Что последовало за словом «которая» уже никто не услышал. Ибо в этот момент послышался шум и в дверях появился Танчук, вернее, с угрожающим видом вторгся в пределы редакторского кабинета.
— Я пришел ругаться, Василий Захарович, — поднял руку Марк. — Что же это такое? Издевательство над отделом, что ли? В октябрьском номере мы не участвовали. Собкоры все сделали. В новогоднем — очерки розданы. А нас заставляют подборки-близнецы лепить. Мы что, не журналисты? Или…
— На ловца и зверь бежит, — доброжелательно откликнулся Захаров. — Я как раз к вам сейчас и собирался. Но раз вы здесь, то отвечу сразу: журналисты вы самые настоящие, уважаемые и загружаем мы вас тоже предостаточно. А сейчас нагрузка еще больше возрастет. Да садитесь вы, Марк Андреевич, в ногах правды нет.
— Это почему же возрастет? — насторожился Танчук.
— А вот почему. Загибайте пальцы вместе со мной: Каратюк в выездной редакции на заводе — раз, Сакисян сегодня уехал на неделю с делегацией хозяйственников в Ленинград изучать передовой опыт — два, Маслова внезапно заболела — три, Сергиенко в Киеве на сессии — четыре.
— Нас мало, но мы, как говорят моряки, в тельняшках, Василий Захарович, справимся, — улыбнулся Танчук.
— Раз в тельняшках — это прекрасно. Направьте тогда, пожалуйста, сегодня же Ивченко в партотдел на недельку, от силы на две, пока Маслова или Сергиенко вернутся на работу. Договорились?
— Я бы не очень… — замялся Марк.
— Да, и, кстати, попросите ее зайти ко мне. Введу в курс работы партийного отдела. Есть для нее сразу же задание: написать о молодом коммунисте, избранном недавно в цеховое партбюро. Интересная, между прочим, личность. На областную Доску почета занесли.
Захаров прошелся по кабинету, удовлетворенно посмотрел на коллег:
— Кажется обо всем договорились?
— А Чижевский район? — напомнил Савочкин.

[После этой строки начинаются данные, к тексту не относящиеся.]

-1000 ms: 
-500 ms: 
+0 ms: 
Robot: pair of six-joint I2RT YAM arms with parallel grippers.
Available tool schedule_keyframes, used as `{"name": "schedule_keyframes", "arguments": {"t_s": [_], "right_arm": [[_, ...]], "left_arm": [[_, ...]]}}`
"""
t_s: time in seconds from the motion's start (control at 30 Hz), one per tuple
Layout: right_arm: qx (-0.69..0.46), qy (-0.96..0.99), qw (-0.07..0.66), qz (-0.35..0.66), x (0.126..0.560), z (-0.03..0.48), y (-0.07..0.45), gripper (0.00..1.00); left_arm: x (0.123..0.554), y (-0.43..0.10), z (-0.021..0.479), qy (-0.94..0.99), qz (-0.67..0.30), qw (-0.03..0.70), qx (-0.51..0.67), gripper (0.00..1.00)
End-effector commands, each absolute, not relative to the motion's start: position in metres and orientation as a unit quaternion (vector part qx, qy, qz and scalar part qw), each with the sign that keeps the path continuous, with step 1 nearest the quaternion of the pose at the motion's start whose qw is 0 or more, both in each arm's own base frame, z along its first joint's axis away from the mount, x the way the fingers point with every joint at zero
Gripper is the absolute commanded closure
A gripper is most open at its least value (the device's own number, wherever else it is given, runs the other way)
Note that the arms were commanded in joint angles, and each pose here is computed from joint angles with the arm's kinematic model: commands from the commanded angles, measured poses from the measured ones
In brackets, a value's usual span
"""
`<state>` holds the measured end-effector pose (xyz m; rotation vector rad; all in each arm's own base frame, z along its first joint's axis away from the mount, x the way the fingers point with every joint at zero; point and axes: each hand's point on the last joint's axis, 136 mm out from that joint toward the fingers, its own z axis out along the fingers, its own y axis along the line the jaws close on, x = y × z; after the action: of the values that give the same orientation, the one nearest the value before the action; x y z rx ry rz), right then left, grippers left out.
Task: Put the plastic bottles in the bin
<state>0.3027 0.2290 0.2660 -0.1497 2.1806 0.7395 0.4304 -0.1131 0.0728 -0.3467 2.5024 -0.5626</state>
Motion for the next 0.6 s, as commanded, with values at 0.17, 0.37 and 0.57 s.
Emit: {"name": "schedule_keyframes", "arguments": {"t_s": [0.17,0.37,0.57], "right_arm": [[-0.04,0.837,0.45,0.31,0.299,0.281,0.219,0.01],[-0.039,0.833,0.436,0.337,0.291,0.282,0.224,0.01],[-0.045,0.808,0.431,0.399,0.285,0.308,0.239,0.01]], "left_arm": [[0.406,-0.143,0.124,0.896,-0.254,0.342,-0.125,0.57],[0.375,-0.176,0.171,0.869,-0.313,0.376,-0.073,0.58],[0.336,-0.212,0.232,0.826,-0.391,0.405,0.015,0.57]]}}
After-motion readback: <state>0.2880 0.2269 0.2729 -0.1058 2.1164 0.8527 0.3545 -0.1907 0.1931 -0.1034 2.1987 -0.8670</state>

— Ах, да, Чижевский, — спохватился Захаров. — Поезжайте туда, пожалуйста, Марк Андреевич. Вам все объяснит Илья Терентьевич. Впрочем, нам нельзя оголять сельхозотдел. Пусть уж съездит туда Курганский. Он, кажется, не занят новогодним номером.
III
— Как тебя зовут, девонька?
Добрые женские глаза внимательно и ласково глядят на ребенка.
— Рыжик.
— А Леночка кто?
— И Леночка тоже.
Воспитательница детского дома печально гладит златокудрую головку. Еще одна сирота. Сколько их прошло через ее руки…
Ветер войны уже унес огонь сражений далеко на запад. Теперь пламя бушевало в логове поджигателей войны. Как бумеранг, вернулся сюда этот огонь возмездия. Его принесли неугасимый гнев, боль, страдания все выдержавших, все выстрадавших советских людей.
На Родину возвращался бывший майор, бывший весельчак, бывший муж — Иван Ивченко. Не отпуск на побывку получил офицер. Костыль, пустой рукав гимнастерки да черная повязка на левом глазу были его увольнительной. Поезд шел на восток. Припав к окну, смотрел Ивченко на бесконечно дорогие ему места. Руины… Руины… Их не счесть. Разрушенные города, сожженные села, изрытая оспой воронок земля. Она так же изранена, как и он. Но вот уже понемногу расчищаются завалы, вырастают, словно грибы, землянки. Мерцают, будто светлячки, единичные огоньки в сплошном черном мареве: то окна чудом уцелевших комнат в огромных полуразрушенных зданиях. Повсюду живут люди. Живут, работают, строят. А вот и родные степные просторы. Тянет плуг тощая корова. И в удобренную кровью землю уже бросает сеяльщик зерно. Жизнь вступает в свои права.
Уцелевшая рука тянется к карандашу, и строчки, одна за другой, ложатся на серую бумагу фронтового блокнота. Карандаш и блокнот его друзья. Им поверяет он свои мысли и чувства.
Война пришла в тот год, когда Иван Ивченко закончил Харьковский институт журналистики.
В республиканском Центральном Комитете партии, в Киеве, его поздравили и дали назначение на юг в областную газету…
— Ну, Рыжик, теперь ты увидишь уже не игрушечные, а настоящие большие корабли с мачтами и палубами, — сказал Иван маленькой дочке.
— Ура! — весело захлопала в ладоши Леночка. А потом с любопытством спросила — Папа, а почему ты называешь меня Рыжик?
— А потому, что ты принесла нам с мамой солнышко. Вот посмотри в окошко. Оно такое же, как твоя головушка.